China deal flows have declined sharply since the second half of 2011, mainly as a result of the European sovereign debt crisis and tightening of China's monetary policy, latest KPMG analysis shows.
KPMG analysis shows that deal volumes in Q1 2012 were down 30 percent from Q4 2011 and 29 percent year on year.
Jeremy Fearnley, M&A Partner, KPMG China, says: "These numbers reflect the current malaise in the markets, as we see volumes decline worldwide. In fact, one has to go back as far as Q1 2009 to find the last time that deal volumes were so low."
The data notes that deal values were also hugely depressed, plunging to a level some 56 percent lower than Q4 2010. Jeremy adds: "This stark drop reflects the six month gestation period typical for deals in this region and suggests that Q2 figures will mirror the uncertain economic conditions of Q4 2010 and also be depressed."
Outbound deals were relatively more resilient than inbound and at an average deal size of USD58m versus USD17m, considerably larger, which highlights that outbound deals are catching up with inbound activity. This is due to strong balance sheets in China and a continued focus on outbound expansion opportunities.
Domestic deals were hardest hit in the quarter, with a significant drop in volumes, though a relatively smaller decline in value. Deal volumes fell 33 percent from Q4 2011's 974 deals to Q1 2012's 652 deals, compared to a milder 16 percent fall in value from USD 35.5bn to USD 29.8bn over the same period.
This suggests that smaller deals have been hardest hit by recent cooling measures, as funding becomes harder to obtain.
Jeremy adds: "Though a relatively small sector, it is also interesting to note that even though there has been an overall decrease in the number of domestic deals, there is a significant increase in deals in the non-bank credit institutions, for example micro-finance.

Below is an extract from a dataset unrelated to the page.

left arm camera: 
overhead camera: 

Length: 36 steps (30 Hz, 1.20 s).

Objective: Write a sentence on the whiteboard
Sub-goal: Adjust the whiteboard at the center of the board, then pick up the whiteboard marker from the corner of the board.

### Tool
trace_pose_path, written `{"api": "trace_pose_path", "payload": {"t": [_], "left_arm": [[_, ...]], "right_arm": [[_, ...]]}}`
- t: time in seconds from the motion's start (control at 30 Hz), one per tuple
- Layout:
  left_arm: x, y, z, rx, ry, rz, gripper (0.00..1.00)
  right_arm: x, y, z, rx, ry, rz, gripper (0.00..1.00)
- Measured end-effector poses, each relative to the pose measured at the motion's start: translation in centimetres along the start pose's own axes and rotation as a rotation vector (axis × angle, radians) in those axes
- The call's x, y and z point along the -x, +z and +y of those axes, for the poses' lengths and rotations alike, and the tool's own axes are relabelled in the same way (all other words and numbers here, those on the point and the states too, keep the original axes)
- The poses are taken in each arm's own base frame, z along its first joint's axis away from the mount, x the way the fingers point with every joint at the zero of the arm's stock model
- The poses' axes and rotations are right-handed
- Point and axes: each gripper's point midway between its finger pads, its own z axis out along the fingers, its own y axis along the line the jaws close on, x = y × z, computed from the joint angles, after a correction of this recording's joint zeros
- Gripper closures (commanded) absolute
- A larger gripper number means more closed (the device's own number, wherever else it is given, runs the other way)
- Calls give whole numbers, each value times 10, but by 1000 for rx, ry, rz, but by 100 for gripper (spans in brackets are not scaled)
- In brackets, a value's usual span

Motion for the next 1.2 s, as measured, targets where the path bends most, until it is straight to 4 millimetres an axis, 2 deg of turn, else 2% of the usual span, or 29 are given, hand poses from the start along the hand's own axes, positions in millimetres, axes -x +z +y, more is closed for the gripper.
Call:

Deal volumes have more than doubled from historical norms, presumably as alternative sources of credit have gained more traction in the market and acquirers have looked to capitalise on the opportunity."
The larger end of the market, in the USD 500m+ range, has been dominated by the materials sector, with its deals largely unaffected by the crisis. "This reflects the lack of spending constraints in this strategically important sector and the acquirers being largely state funded," explains Jeremy.
Meanwhile volumes and values were consistently down across both strategic and PE deals. Across the sectors there was little or no change in the sector composition of the deals, although certain micro trends are emerging, such as PEs tending to focus more on consumer discretionary, and industrials sectors, while strategics have maintained almost identical spending percentages by sector across 2011 to Q1 2012, with Materials, Industrials and High Technology remaining the largest sectors of focus.
The healthcare sector however has bucked the downtrend, showing consistent growth over the last four quarters. Since hitting a low of 46 deals in Q1 2011, this has since risen to 74 deals in Q1 2012, a CAGR of 61 percent, and an aggregate value of USD2.2bn.
Healthcare deals have been dominated by the pharmaceutical industry, which usually represents 50-60 percent of the total deal count. The other categories are Health Equipment and Supplies (15-25 percent); Biotech (10-15 percent); Healthcare Services (5 percent); and Hospitals (5 percent).
Jon Parker, Transaction Services Partner, KPMG China, says: "With the need for China to continue to focus on social stability, an aging population, and moving up the value chain from its traditional manufacturing focus, the deal volumes in this sector should continue to grow steadily over the next few years, shifting towards services as well over that period. The sector is also interesting for its share of current cross border activity, with deals by the Pharma majors, as well as recent private equity stakes."